Una parola speciale deve essere indirizzata al compositor Felipe (“Pipe”) Guzmán, il fratello più giovane dell’attrice. È stato lui a creare la musica per lo spettacolo. Le parole delle canzoni sono state, invece, scritte da Andrea insieme a suo marito.

Lo spettacolo «Ni muerta dejo de vivir», come potete constatare, nasce dalla collaborazione dei vari talenti di tutta una famiglia di artisti che decide di affermare i valori della creatività dopo essere stati tutti duramente colpiti dal dolore. Fra quelli che hanno stimolato la tenacia di Andrea per trasformare le sue riflessioni in un evento teatrale, possiamo rivelare la presenza di suo marito e di Felipe Dotté.

Lo spettacolo, senza scivolate, senza tristezze fuori posto ma equilibrato nella sua dinamica interna, è riuscito a unire il senso dell’umorismo alla sensibilità poetica.

Non è facile cimentarsi in un ruolo comico. Si sa che in teatro il pianto si ottiene con meno fatica della comicità. Gestire contemporaneamente risate e malinconia è stato un obiettivo raggiunto sia dall’attrice che dalla regia sicura ed efficace del drammaturgo colombiano Victor Quesada che già aveva lavorato con Andrea e conosceva il suo talento comico. Quesada è riuscito a trovarsi in perfetta sintonia con l’autrice della storia triste che fa ridere. Difatti, per gli spettatori era sorprendente la capacità che aveva la Guzmán di farsi prendere da emozioni contrastanti. La commedia faceva ridere di quello che più ci fa soffrire: la morte.

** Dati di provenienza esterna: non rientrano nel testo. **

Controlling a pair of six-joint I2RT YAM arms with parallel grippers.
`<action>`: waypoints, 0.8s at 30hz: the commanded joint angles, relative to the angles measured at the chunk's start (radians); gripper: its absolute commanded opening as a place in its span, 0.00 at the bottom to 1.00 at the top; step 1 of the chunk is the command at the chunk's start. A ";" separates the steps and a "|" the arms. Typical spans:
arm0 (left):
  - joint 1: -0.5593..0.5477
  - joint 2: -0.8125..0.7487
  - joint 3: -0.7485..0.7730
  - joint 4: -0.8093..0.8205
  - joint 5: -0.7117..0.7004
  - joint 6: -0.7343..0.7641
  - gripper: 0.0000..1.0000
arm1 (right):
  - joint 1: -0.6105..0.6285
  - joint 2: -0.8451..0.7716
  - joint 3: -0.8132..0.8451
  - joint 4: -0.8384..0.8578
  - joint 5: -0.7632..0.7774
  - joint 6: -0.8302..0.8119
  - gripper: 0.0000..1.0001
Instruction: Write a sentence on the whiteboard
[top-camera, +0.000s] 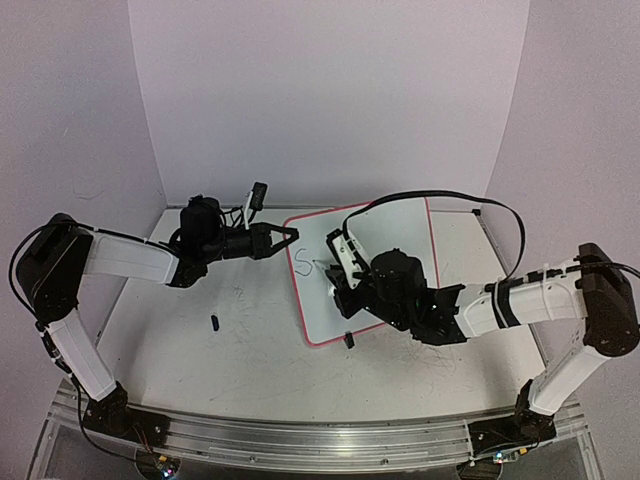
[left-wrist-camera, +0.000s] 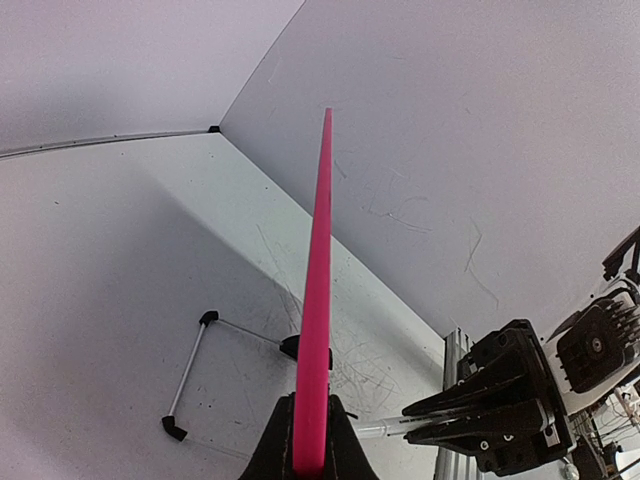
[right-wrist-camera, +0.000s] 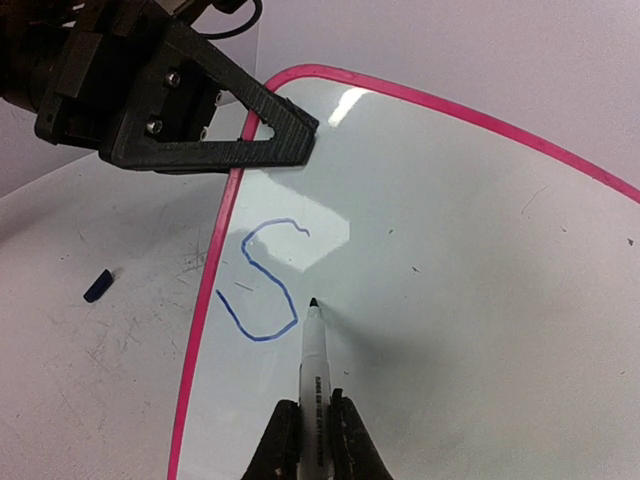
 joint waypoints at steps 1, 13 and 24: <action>-0.021 -0.009 0.005 -0.055 0.008 0.038 0.00 | -0.005 0.017 0.033 0.037 0.040 0.002 0.00; -0.022 -0.010 0.004 -0.055 0.008 0.040 0.00 | -0.005 0.014 0.016 -0.001 0.036 0.021 0.00; -0.021 -0.009 0.007 -0.056 0.010 0.038 0.00 | 0.001 0.004 -0.008 -0.022 0.030 0.055 0.00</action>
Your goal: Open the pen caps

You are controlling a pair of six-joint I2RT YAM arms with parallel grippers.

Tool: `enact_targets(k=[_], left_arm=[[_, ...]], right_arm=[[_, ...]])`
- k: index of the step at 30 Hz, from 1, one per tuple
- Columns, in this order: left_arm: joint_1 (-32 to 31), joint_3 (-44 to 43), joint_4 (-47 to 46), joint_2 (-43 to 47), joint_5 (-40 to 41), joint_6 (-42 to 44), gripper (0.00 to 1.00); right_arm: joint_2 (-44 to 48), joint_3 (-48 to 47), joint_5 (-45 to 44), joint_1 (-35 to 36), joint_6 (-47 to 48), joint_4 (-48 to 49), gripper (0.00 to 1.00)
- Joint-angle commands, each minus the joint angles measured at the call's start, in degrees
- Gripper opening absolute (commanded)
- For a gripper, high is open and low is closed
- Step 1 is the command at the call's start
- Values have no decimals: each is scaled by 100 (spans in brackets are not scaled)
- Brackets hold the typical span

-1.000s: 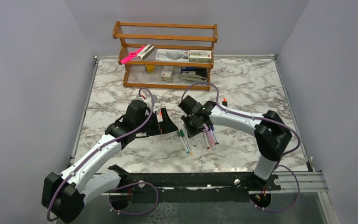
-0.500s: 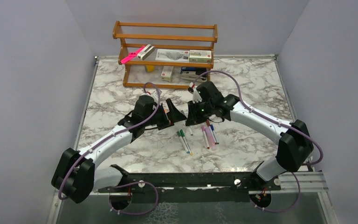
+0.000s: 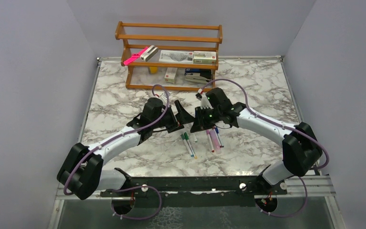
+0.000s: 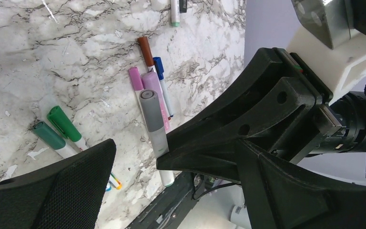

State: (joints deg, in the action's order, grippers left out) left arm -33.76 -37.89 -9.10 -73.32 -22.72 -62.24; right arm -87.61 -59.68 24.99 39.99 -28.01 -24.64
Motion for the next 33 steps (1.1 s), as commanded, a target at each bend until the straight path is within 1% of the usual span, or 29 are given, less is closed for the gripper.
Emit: enact_targets(k=[1,6,9,13,17,23,33], left_arm=[[-86,-147,-304,-155,395,-19,98],[-113,-153,-281,-192,561,67,95],[-122,-150,-229,-170,700,122,91],[-122,-136,-182,-136,841,160,88],[-122,-104,-125,-88,1021,172,88],[-122,-129,9,-2,1194,203,93],[-122,327,2,871,1901,146,93]], right_arm=[[270,-26,907,162,-99,648,9],[431,-41,1047,165,-114,587,9],[545,63,1110,163,-130,558,9],[709,224,1122,164,-111,494,9],[867,375,1173,165,-124,453,9],[1035,533,1163,167,-140,359,9],[1084,762,1059,167,-136,227,9]])
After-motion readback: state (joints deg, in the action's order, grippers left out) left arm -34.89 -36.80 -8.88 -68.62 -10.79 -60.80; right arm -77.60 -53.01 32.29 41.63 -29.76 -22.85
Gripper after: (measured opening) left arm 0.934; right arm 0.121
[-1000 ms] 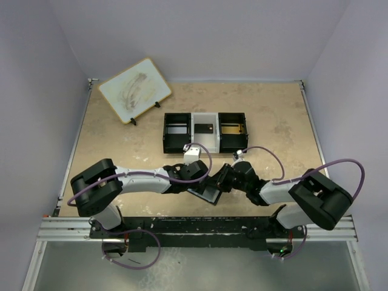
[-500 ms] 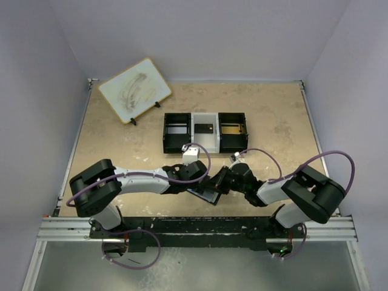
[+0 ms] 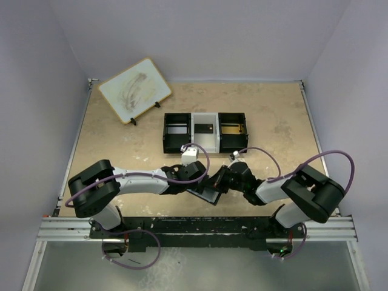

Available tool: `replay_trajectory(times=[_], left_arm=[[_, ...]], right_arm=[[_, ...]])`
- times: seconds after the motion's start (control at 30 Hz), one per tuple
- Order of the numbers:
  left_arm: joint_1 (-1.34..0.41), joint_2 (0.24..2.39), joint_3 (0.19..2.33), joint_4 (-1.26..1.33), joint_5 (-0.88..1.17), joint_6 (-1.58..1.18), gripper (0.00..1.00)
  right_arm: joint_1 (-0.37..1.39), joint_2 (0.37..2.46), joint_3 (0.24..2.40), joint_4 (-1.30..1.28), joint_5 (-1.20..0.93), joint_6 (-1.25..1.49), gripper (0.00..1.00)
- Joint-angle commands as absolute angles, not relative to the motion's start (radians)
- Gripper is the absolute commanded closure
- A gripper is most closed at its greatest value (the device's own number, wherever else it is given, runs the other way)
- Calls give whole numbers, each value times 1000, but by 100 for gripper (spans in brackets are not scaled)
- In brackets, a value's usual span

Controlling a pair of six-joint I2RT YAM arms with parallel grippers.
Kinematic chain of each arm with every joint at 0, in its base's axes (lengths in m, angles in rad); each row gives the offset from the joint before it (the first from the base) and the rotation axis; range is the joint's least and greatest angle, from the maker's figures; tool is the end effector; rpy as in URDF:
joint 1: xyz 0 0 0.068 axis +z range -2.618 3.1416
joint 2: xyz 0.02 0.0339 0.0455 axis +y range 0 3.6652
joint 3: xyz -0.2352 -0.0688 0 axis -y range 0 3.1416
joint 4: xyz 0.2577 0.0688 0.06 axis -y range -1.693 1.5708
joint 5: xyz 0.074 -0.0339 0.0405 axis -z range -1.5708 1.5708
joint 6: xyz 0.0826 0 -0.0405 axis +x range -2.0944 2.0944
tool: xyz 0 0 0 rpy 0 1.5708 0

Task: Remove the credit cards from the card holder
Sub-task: Adjust the card holder at the center of the board, then place the credit card in the storage box.

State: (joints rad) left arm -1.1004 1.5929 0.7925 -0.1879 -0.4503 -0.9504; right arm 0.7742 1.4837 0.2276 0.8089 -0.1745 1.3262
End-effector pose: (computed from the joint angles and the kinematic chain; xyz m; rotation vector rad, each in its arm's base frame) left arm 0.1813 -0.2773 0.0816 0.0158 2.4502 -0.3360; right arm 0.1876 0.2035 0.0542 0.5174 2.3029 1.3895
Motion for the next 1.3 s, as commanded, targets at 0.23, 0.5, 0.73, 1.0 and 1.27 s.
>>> replay_trajectory(times=[0.23,0.5,0.73,1.0,1.27], left_arm=[[-1098,1544,762,-253,-500,-971,95],[-1098,1521,762,-235,-500,-968,94],[-1098,1397,762,-259,-538,-948,76],[-1045,1271,807,-369,-609,-867,43],[-847,1176,867,-498,-586,-767,30]], right_arm=[[773,1168,216,494,-57,1259,100],[770,964,228,305,5,1157,100],[770,809,273,257,121,971,100],[770,711,351,314,240,572,100],[770,825,461,436,233,147,100]])
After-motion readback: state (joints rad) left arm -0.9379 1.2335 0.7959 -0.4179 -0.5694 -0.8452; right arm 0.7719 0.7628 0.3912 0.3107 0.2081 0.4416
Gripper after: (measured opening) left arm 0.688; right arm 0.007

Estremamente curioso era vedere come le donne presenti spontaneamente si dirigevano all’attrice durante lo spettacolo, ignorando la quarta parete. Porgevano domande all’attrice sulle sue decisioni, dandole forza ed esortandola a superare i momenti difficili. Così, la protagonista, vedendosi morta, ripercorre gli eventi della sua vita, trasforma in consapevolezza il proprio dolore. Gli errori commessi diventano un’esperienza utile al personaggio che prende coscienza della morte e vuole continuare a vivere. Gli ostacoli assumono un effetto catartico: proprio dalla morte nasce l’amore alla vita. Il personaggio di Manuela scopre che ama ballare e cantare, che il canto e il ballo sono modi per amare se stessa. Fondamentale diventa la sofferenza che aiuta a trovare la propria strada.

«Neanche morta rinuncio a vivere» è, come dice Andrea Guzmán, «la storia di una donna che balla e canta le emozioni della sua vita … e della sua morte».

Lo spettacolo è la traiettoria percorsa da ogni donna che lascia la dipendenza per rendersi autonoma, è un’euforica affermazione della libertà femminile.